США, естественно, оказавшись единственной сверхдержавой, стремятся закрепить свое господствующее положение в мире. Однако шансы на воссоздание однополярного, «западноцентрического» мира, при всей гигантской военной мощи США и их бесцеремонном ее использовании под любыми надуманными предлогами, представляются невысокими, поскольку консолидация народов в рамках традиционных цивилизационных ойкумен, на обновленных традиционных идейно–ценностных основаниях становится велением времени.
При этом Западный мир (с примыкающими к нему по ряду важнейших показателей Японией и «восточноазиатскими тиграми») явно утрачивает былое единство с потерей общего (в лице СССР) противника. Есть все основания предполагать дальнейшее нарастание противоречий, уже проявившихся в последние годы, в рамках выделенного И. Валлерстайном мир–системного ядра как по трансатлантической (между Европейским Союзом и Северной Америкой), так и по транстихоокеанской (между Северной Америкой и Японией) линиям. Существенно, что ни Китай, ни Мусульманский мир, в отличие от СССР, не воспринимаются в качестве потенциального противника всеми тремя названными очагами постиндустриальной цивилизации. Если мусульманский фактор беспокоит Европу и Америку, то китайский — Японию и Америку.
Мировая цивилизация приобретает, таким образом, характер полицентрической макросистемы, в структуре которой Запад (быстро утрачивающий свою сконсолидированность времен «Холодной войны») является наибольшей, однако не способной контролировать все остальные (например Китай, Иран и пр.) центры силой. На наших глазах, как то уже отмечалось С. Хантингтоном и другими политологами, мир все более реструктурируется по цивилизационным и субцивилизационным (Северная Америка — Европейский Союз) признакам, в соответствии с чем определяются и геополитические ориентиры, и перспективы отдельных государств и народов.
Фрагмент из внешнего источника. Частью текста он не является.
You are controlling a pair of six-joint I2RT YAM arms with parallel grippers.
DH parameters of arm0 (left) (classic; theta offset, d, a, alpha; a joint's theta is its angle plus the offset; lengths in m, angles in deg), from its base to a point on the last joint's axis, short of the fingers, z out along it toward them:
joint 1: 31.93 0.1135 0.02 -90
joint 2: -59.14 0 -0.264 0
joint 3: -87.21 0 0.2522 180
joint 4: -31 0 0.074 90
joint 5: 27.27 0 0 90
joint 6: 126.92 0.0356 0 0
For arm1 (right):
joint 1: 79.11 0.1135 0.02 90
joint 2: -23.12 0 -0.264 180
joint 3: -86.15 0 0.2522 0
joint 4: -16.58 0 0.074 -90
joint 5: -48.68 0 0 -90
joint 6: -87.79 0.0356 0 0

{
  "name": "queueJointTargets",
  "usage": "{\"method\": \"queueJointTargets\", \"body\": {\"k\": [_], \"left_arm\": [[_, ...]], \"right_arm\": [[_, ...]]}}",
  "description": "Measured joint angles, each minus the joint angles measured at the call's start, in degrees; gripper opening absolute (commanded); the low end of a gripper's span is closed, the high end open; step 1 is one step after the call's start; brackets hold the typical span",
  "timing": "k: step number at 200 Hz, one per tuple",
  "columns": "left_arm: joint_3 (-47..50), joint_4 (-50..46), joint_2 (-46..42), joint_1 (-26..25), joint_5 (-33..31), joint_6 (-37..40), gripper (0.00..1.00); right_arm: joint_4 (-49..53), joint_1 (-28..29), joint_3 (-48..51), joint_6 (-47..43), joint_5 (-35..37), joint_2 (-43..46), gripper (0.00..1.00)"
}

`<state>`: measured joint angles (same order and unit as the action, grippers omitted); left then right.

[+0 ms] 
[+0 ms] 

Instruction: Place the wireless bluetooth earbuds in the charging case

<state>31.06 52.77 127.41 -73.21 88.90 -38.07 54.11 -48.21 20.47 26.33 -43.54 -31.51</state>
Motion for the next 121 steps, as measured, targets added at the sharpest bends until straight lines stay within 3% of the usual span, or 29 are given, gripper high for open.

С 60‑х гг., с ликвидацией колониальной системы, расколом социалистического лагеря (по линии СССР — Китай) и возрождением Японии, структура биполярного мира времен Холодной войны начинает эрозировать. Ряд государств–цивилизаций, прежде всего Китай и Индия, занимают на мировой арене самостоятельную позицию. В значительной мере это относится и к Японии, внешне демонстрирующей лояльность к курсу США.
В то же время сам буржуазно–либеральный Запад, в сущности Западноевропейско–Североамериканская или Североатлантическая цивилизация, несмотря на все бросавшиеся ему в течение XX в. вызовы (рост коммунистического движения, Мировой экономический кризис и Великая депрессия 1929–1933 гг., нацизм и японский милитаризм, национально–освободительное движение и распад колониальной системы, мировое противостояние социальных систем и пр.) оказался поразительно жизнеспособным, и на рубеже 80‑х — 90‑х гг. уходящего века добился победы в Холодной войне, ознаменовавшейся крахом СССР и вступлением в НАТО ранее зависимых от последнего центральноевропейско–прибалтийских государств, с распространением влияния США и на многие другие государства СНГ (более всего — Грузию, но также, в известной степени, на Узбекистан, Украину и пр ).